== Provided data ==
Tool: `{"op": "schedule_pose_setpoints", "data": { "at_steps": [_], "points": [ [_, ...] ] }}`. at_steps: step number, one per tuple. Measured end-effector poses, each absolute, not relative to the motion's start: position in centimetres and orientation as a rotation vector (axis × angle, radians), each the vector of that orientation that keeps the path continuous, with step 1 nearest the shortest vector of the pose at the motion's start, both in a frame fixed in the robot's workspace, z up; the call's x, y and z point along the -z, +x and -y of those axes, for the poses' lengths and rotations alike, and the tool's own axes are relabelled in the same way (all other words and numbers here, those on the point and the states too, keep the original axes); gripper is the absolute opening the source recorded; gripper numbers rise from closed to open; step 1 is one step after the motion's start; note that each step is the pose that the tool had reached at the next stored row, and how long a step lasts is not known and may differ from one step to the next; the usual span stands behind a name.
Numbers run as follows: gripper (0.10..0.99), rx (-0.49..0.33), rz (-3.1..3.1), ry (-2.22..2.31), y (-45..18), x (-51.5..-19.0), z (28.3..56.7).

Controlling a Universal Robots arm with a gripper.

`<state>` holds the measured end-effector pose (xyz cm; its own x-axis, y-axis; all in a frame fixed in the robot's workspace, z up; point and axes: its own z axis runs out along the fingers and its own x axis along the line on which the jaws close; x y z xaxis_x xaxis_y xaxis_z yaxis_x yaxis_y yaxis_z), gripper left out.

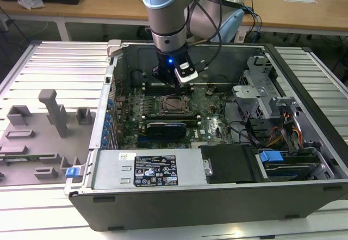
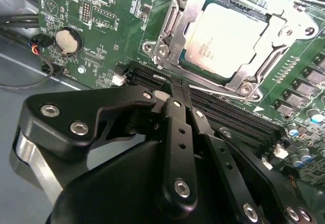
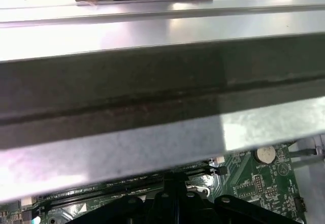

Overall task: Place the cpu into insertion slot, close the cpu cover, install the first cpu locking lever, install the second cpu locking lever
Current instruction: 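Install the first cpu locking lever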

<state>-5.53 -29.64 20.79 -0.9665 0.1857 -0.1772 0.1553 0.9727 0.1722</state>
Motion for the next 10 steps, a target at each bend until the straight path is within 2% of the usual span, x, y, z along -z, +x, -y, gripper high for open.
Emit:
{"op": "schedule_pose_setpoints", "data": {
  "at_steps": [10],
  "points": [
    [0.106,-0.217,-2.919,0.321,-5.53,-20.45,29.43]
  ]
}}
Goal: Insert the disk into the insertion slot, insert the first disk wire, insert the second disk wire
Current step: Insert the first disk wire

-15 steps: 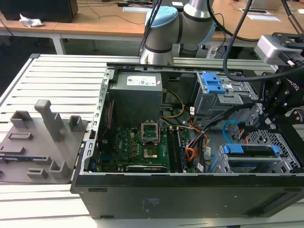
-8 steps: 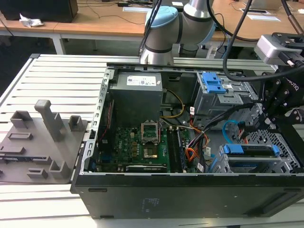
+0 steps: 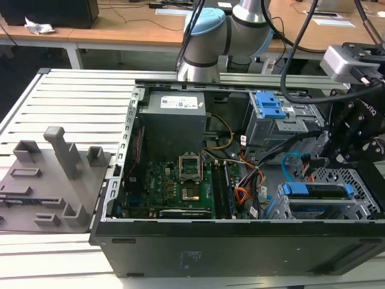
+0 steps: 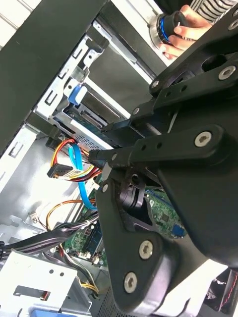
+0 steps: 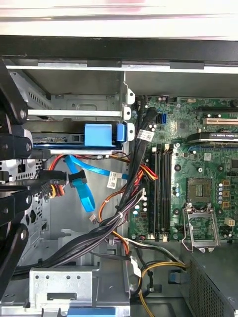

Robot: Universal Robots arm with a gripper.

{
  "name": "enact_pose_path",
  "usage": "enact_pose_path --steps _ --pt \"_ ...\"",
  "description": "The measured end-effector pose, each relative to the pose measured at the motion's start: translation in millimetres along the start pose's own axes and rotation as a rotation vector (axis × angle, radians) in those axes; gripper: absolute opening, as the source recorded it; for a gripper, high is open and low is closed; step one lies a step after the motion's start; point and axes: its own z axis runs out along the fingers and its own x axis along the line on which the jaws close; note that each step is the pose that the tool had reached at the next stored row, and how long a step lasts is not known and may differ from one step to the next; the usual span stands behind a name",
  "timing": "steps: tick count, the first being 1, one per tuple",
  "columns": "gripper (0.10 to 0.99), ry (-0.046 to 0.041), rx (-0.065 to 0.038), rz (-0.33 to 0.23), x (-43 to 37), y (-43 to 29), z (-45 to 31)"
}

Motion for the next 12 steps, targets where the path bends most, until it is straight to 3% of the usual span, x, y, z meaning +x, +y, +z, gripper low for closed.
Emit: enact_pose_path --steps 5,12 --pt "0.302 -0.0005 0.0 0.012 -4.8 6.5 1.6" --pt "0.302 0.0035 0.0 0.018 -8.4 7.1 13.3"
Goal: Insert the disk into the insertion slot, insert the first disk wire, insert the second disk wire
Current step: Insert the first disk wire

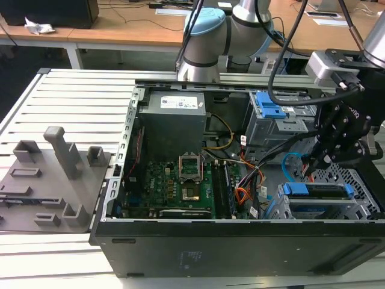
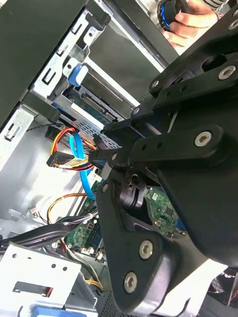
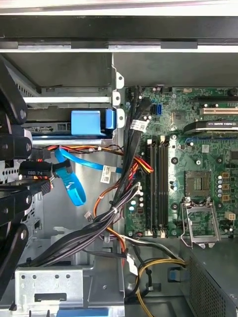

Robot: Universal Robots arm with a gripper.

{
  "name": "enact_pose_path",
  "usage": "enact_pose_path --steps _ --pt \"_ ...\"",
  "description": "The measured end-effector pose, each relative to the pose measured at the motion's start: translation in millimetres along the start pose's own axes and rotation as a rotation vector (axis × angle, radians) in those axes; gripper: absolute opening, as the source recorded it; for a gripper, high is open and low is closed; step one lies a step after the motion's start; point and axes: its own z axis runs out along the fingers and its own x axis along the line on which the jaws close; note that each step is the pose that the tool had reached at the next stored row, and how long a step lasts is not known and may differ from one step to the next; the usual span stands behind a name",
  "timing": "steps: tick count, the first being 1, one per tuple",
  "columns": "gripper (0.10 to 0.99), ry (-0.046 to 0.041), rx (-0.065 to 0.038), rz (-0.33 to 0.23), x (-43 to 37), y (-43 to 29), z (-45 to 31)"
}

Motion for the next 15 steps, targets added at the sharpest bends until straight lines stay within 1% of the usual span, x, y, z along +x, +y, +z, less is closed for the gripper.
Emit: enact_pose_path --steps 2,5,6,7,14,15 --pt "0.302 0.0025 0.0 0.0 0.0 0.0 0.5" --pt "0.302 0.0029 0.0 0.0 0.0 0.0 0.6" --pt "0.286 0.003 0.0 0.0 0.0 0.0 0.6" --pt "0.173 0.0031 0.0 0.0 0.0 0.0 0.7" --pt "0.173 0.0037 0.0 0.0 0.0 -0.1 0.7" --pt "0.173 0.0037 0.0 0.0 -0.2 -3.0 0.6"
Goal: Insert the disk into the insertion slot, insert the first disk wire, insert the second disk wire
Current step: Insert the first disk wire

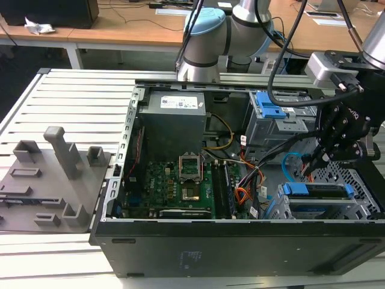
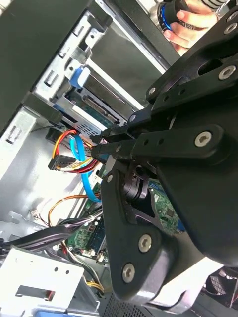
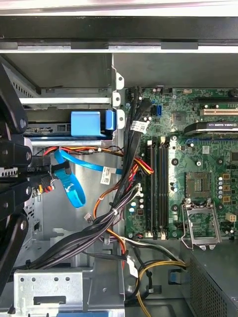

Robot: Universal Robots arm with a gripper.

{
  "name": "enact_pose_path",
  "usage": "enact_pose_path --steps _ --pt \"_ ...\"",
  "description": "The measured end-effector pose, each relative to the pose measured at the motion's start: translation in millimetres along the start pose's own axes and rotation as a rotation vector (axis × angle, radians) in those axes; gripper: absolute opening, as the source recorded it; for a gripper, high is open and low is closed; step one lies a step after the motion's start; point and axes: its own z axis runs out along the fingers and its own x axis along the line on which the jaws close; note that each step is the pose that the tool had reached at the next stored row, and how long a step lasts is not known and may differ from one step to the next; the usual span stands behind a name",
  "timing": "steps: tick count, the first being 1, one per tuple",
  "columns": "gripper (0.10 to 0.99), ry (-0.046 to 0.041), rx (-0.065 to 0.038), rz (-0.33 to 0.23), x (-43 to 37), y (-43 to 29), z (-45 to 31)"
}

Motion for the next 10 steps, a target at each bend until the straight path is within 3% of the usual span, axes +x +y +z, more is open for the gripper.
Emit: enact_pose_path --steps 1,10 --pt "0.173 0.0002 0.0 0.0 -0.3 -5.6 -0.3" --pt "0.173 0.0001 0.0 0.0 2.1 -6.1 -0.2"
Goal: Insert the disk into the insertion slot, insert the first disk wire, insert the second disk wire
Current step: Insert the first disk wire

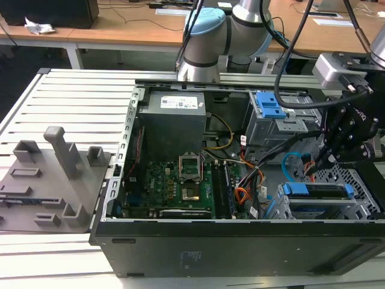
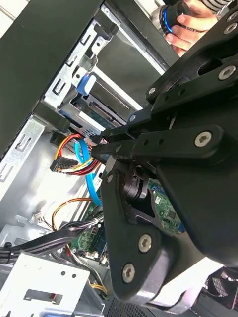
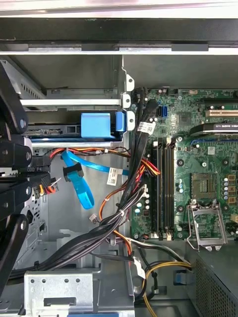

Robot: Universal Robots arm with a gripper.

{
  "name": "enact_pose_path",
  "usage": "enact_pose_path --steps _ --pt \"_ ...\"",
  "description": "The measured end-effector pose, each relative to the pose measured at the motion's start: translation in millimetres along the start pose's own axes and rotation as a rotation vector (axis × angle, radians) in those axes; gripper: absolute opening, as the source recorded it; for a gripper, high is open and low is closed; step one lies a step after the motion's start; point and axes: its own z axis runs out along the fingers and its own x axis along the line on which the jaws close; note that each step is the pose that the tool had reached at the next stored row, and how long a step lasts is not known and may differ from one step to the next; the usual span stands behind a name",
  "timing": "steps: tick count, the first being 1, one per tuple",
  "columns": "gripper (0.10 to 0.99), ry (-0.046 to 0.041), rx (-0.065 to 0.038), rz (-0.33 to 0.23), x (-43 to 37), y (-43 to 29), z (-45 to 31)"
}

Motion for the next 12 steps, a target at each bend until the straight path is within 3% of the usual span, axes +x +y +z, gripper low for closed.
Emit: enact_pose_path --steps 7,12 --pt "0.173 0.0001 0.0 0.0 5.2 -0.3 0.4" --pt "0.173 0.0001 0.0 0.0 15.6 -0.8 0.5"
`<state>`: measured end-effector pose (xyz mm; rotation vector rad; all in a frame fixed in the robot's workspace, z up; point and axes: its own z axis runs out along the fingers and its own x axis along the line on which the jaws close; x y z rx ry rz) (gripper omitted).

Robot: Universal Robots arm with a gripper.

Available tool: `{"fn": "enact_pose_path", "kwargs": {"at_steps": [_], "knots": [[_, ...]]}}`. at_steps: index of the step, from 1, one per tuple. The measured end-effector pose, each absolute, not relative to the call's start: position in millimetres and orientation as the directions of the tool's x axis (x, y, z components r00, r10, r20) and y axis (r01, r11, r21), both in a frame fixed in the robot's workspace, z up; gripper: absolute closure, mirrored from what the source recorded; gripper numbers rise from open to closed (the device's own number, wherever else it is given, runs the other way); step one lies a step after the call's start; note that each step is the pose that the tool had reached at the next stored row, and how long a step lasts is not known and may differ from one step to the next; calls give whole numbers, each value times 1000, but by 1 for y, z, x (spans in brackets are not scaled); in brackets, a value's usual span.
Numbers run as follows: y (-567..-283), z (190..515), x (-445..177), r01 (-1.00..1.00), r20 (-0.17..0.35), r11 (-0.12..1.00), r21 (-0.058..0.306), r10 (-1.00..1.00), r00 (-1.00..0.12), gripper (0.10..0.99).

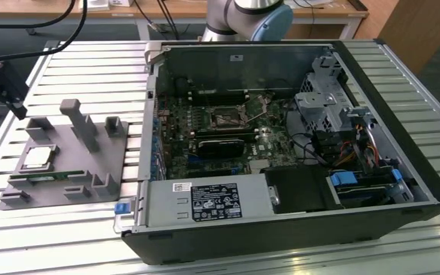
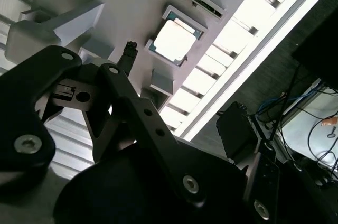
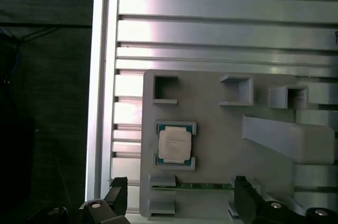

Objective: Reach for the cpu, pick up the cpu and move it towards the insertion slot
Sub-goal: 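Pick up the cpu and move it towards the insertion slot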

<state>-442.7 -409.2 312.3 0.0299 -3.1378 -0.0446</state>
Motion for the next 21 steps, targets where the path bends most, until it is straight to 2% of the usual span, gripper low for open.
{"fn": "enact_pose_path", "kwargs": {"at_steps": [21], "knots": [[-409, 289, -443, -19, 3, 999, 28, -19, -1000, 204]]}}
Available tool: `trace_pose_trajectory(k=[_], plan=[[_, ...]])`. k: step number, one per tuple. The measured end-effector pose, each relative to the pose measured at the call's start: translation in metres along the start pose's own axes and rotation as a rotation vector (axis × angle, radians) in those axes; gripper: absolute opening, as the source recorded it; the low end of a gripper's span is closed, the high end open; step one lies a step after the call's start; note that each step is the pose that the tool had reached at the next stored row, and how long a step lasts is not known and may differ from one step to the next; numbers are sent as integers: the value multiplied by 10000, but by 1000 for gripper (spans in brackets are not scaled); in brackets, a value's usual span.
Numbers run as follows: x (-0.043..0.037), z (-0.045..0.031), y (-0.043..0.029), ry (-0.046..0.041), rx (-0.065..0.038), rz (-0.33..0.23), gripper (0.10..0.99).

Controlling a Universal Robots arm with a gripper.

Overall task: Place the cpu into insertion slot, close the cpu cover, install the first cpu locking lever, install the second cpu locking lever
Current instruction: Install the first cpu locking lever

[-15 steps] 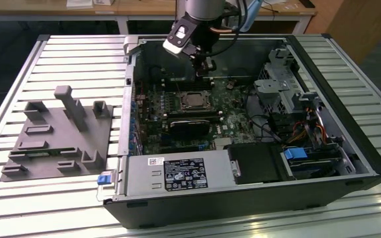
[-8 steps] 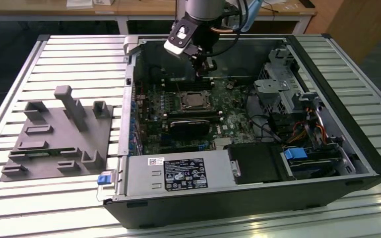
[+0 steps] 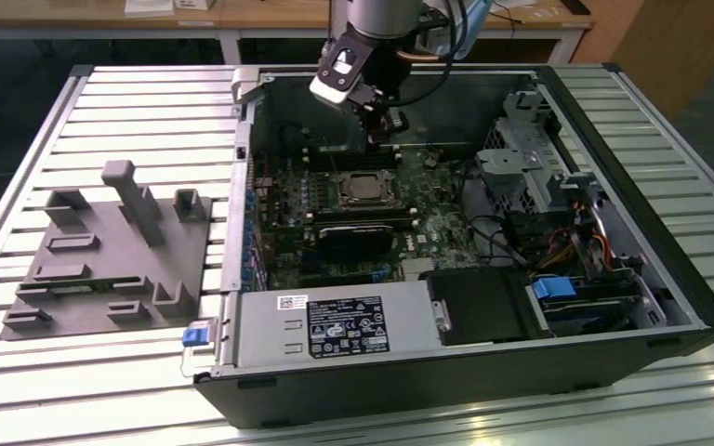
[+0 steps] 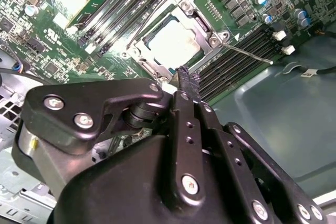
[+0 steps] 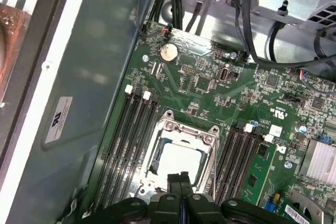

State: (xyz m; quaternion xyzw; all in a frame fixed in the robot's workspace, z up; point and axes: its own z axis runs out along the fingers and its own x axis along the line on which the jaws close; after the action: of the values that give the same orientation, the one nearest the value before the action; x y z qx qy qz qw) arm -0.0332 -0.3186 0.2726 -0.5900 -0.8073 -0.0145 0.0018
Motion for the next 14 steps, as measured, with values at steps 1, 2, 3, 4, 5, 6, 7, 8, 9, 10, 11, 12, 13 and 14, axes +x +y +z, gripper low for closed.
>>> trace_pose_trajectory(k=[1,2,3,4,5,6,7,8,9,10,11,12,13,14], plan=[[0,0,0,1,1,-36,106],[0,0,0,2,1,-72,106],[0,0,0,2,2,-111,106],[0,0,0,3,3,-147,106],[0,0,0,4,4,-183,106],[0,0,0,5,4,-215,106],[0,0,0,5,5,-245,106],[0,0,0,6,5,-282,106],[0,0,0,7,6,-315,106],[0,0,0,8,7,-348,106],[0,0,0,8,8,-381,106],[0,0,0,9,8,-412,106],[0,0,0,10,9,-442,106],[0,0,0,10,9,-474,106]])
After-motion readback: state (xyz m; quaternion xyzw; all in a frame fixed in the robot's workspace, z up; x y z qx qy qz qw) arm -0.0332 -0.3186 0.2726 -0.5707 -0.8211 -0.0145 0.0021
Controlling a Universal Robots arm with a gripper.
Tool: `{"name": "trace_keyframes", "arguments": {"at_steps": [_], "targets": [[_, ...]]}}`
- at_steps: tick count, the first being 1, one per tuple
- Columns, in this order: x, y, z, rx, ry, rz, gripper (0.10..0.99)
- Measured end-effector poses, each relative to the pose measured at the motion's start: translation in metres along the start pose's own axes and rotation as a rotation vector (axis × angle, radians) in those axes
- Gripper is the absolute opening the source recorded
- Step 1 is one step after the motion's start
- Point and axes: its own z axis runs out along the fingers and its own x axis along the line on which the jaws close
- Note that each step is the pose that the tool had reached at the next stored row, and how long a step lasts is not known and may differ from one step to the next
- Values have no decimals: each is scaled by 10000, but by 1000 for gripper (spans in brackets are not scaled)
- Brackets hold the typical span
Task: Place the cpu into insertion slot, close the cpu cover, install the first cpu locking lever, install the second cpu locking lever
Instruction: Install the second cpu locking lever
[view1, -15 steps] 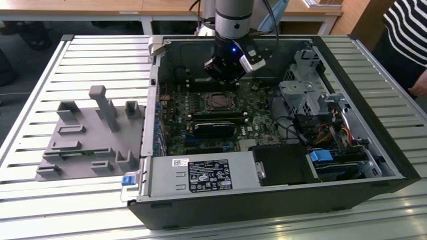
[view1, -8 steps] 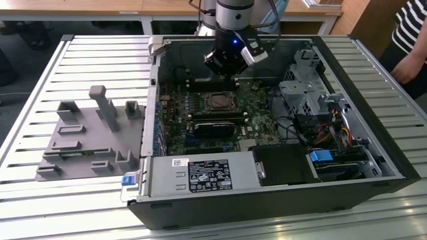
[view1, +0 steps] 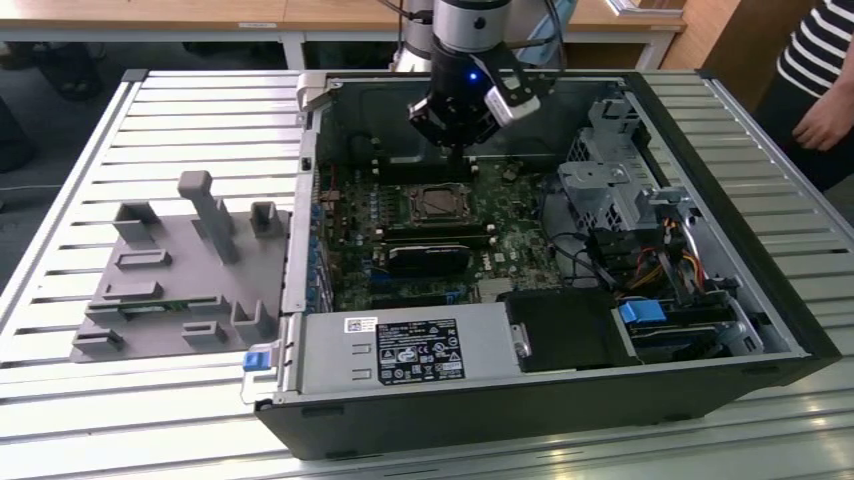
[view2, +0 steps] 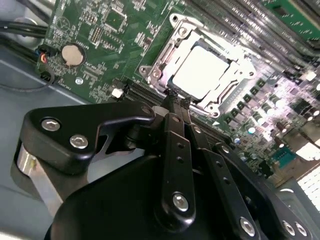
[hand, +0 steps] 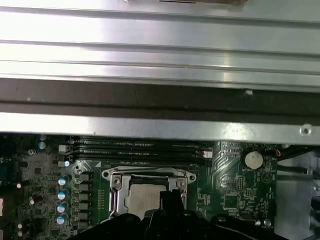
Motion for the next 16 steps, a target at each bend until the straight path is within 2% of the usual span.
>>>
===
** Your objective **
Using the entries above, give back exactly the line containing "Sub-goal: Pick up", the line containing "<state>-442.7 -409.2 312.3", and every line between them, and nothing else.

** Result of this task **
Sub-goal: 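Pick up the cpu and move it towards the insertion slot
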
<state>-442.7 -409.2 312.3 0.0299 -3.1378 -0.0446</state>

With this output, the exercise is done.